The Associated Press
WEDNESDAY, OCTOBER 4, 2006
KISMAYO, Somalia Somalia's radical Islamic leaders held a rally Wednesday that drew thousands of mostly women and students in the port city of Kismayo, and vowed to wage holy war against any group that tries to stop their military advances.
"The time for ambiguity and hypocrisy has ended. By God, we will wage a holy war against our enemies," senior Islamic official Mohammed Wali Sheik Ahmed told a crowd of at least 5,000. The militia seized Kismayo, one of the last remaining ports outside their control and Somalia's third-largest city, last week without a fight.
But thousands turned out to protest the group after they arrived, and a 13-year-old was killed when the radicals, organized under a coalition of Islamic courts, opened fire.

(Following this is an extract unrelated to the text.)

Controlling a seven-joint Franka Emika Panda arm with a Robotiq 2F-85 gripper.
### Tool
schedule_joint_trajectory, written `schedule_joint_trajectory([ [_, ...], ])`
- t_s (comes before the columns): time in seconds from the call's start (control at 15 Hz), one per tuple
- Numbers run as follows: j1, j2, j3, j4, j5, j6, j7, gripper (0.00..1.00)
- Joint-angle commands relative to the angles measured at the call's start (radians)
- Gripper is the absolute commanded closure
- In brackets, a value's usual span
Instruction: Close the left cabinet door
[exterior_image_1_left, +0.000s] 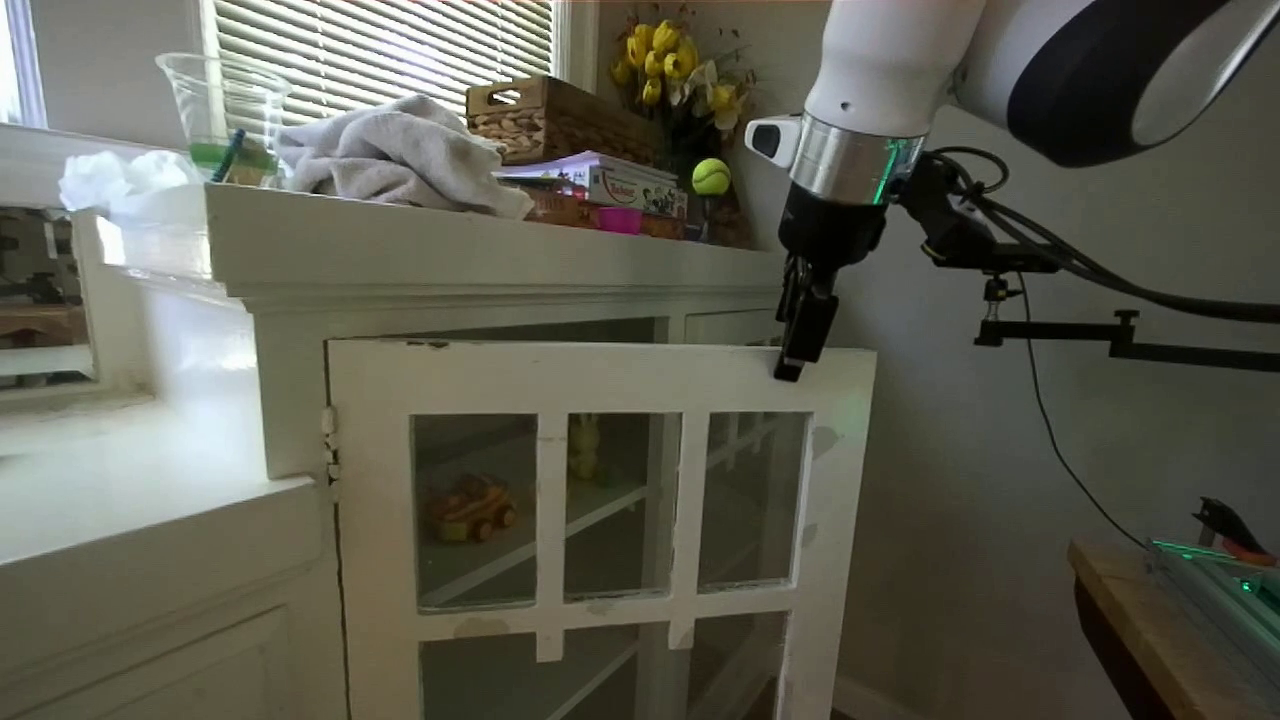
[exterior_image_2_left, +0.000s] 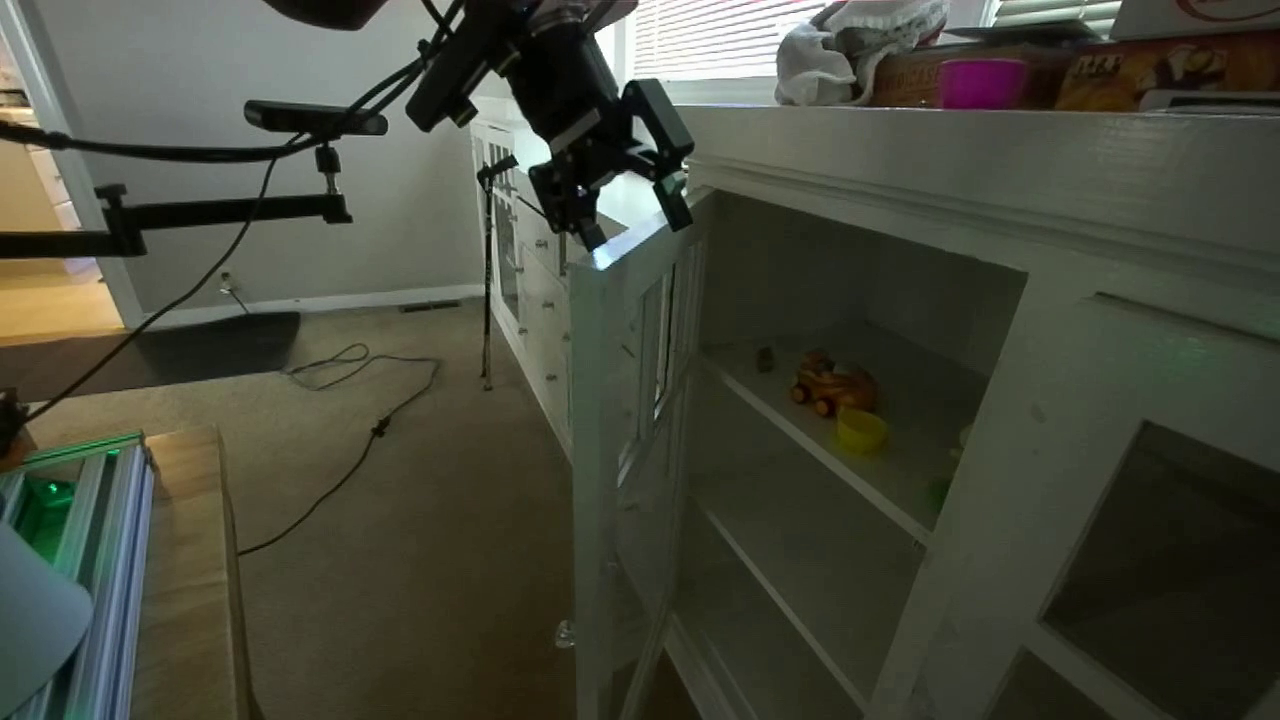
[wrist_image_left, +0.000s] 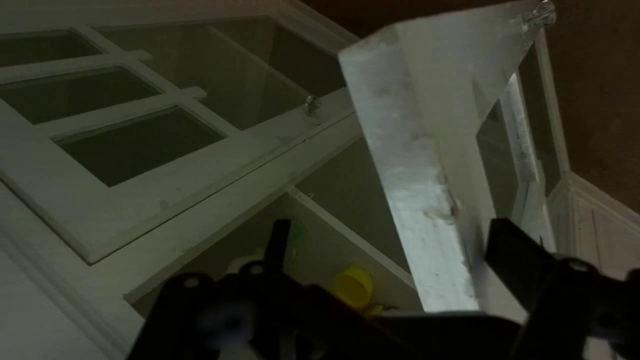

Several smaller protests were held despite the violence that met the initial demonstration.
On Wednesday, Islamic gunmen kept watch over the crowd from a dozen cars fitted with guns.
The demonstrators were mostly women and students who attend Islamic schools in Kismayo. The women held up copies of the Quran and students wore yellow and green school uniforms. The crowd decried interference by neighboring Ethiopia, which backs Somalia's weak official government.
"We came here to support Islamic courts and reject Ethiopia," said Suleiman Omar, a 30-year-old English teacher. "Ethiopia is against the peace and stability that came with Islamic courts, who are working according to our interests and wishes."
Somalia has not had an effective national government since 1991, when warlords overthrew dictator Mohammed Siad Barre and then turned on one another, throwing the country into anarchy.
A transitional government was formed in 2004 with U.N. help in hopes of restoring order after years of lawlessness. But it has struggled to assert authority, while the Islamic movement seized the capital, Mogadishu, in June and now controls much of the south.
The Islamic group's strict and often severe interpretation of Islam raises memories of Afghanistan's Taliban, which was ousted by a U.S.-led campaign for harboring Osama bin Laden and his al-Qaida fighters.
The United States has accused Somalia's Islamic group of sheltering suspects in the 1998 al-Qaida bombings of U.S. embassies in Kenya and Tanzania. Bin Laden has said Somalia is a battleground in his war on the West.